WHAT THE TASK ASKS >>
Return the listing that follows, word for word.

SOURCE DATA >>
====

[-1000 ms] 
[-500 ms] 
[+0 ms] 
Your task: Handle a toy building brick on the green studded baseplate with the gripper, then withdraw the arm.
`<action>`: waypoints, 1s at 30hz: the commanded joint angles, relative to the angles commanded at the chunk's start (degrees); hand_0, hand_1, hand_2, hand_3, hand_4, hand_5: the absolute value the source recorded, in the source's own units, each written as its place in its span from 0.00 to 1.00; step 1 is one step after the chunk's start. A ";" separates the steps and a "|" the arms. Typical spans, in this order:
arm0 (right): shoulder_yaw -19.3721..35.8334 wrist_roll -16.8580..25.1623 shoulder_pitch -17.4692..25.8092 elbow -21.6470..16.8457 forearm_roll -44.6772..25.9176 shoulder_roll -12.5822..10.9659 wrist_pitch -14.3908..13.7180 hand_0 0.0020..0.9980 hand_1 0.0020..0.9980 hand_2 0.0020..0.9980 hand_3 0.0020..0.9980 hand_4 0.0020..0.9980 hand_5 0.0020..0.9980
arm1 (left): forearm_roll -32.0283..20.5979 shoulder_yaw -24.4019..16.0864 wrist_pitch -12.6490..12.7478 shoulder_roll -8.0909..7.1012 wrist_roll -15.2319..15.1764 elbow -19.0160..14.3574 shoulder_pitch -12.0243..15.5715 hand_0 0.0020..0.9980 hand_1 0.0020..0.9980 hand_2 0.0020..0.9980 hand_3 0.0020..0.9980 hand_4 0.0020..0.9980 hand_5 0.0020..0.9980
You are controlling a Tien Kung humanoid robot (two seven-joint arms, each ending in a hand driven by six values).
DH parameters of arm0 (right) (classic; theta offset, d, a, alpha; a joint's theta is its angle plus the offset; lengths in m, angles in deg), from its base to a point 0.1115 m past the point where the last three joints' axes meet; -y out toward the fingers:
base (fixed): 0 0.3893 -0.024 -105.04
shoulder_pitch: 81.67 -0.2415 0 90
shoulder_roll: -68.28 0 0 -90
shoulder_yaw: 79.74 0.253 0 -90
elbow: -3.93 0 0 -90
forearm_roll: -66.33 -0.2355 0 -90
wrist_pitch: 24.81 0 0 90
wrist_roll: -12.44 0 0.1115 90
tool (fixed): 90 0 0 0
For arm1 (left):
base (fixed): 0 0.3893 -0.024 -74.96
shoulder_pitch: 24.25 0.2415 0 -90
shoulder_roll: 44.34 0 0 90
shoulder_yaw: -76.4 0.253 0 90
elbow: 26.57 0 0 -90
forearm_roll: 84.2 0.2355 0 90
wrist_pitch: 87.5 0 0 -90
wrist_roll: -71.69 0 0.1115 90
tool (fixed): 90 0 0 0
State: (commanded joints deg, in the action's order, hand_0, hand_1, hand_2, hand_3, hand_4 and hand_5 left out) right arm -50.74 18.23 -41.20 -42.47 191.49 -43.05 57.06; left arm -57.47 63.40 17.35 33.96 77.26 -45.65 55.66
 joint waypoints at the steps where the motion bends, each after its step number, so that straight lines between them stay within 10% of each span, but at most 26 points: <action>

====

COMPLETED TASK >>
[-1000 ms] 
[-500 ms] 
[+0 ms] 
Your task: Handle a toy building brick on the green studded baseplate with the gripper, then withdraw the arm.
`<action>`: waypoints, 1s at 30hz: the commanded joint angles, relative to the angles commanded at the chunk's start (degrees); hand_0, hand_1, hand_2, hand_3, hand_4, hand_5: the absolute value the source recorded, in the source's own units, each written as its place in its span from 0.00 to 1.00; step 1 is one step after the chunk's start. A ";" separates the steps and a "|" the arms. Typical spans, in this order:
arm0 (right): shoulder_yaw -19.3721..35.8334 wrist_roll -16.8580..25.1623 shoulder_pitch -17.4692..25.8092 elbow -21.6470..16.8457 forearm_roll -44.6772..25.9176 shoulder_roll -12.5822..10.9659 wrist_pitch -14.3908..13.7180 hand_0 0.0020..0.9980 hand_1 0.0020..0.9980 hand_2 0.0020..0.9980 hand_3 0.0020..0.9980 hand_4 0.0020..0.9980 hand_5 0.0020..0.9980
arm1 (left): forearm_roll -32.0283..20.5979 shoulder_yaw -24.4019..16.0864 wrist_pitch -12.6490..12.7478 shoulder_roll -8.0909..7.1012 wrist_roll -15.2319..15.1764 elbow -19.0160..14.3574 shoulder_pitch -12.0243..15.5715 hand_0 0.0020..0.9980 hand_1 0.0020..0.9980 hand_2 0.0020..0.9980 hand_3 0.0020..0.9980 hand_4 0.0020..0.9980 hand_5 0.0020..0.9980
You are controlling a Tien Kung humanoid robot (two seven-joint arms, each ending in a hand driven by six values).
DH parameters of arm0 (right) (classic; theta offset, d, a, alpha; a joint's theta is its angle plus the offset; lengths in m, angles in deg), from its base to a point 0.1115 m past the point where the last three joints' axes meet; -y out toward the fingers:
base (fixed): 0 0.3893 -0.024 -105.04
shoulder_pitch: 81.67 -0.2415 0 90
shoulder_roll: -68.28 0 0 -90
shoulder_yaw: 79.74 0.253 0 -90
elbow: -3.93 0 0 -90
forearm_roll: -66.33 -0.2355 0 -90
wrist_pitch: 24.81 0 0 90
wrist_roll: -12.44 0 0.1115 90
tool (fixed): 90 0 0 0
For arm1 (left):
base (fixed): 0 0.3893 -0.024 -74.96
shoulder_pitch: 24.25 0.2415 0 -90
shoulder_roll: 44.34 0 0 90
shoulder_yaw: -76.4 0.253 0 90
elbow: 26.57 0 0 -90
forearm_roll: 84.2 0.2355 0 90
wrist_pitch: 87.5 0 0 -90
wrist_roll: -71.69 0 0.1115 90
tool (fixed): 90 0 0 0
State: (commanded joints deg, in the action's order, hand_0, hand_1, hand_2, hand_3, hand_4 and hand_5 left out) right arm -50.74 18.23 -41.20 -42.47 191.49 -43.05 57.06; left arm -57.47 63.40 17.35 33.96 77.26 -45.65 55.66
 joint waypoints at the steps where the motion bends, each after its step number, so that straight lines between them stay within 10% of each span, but at most 26 points: <action>

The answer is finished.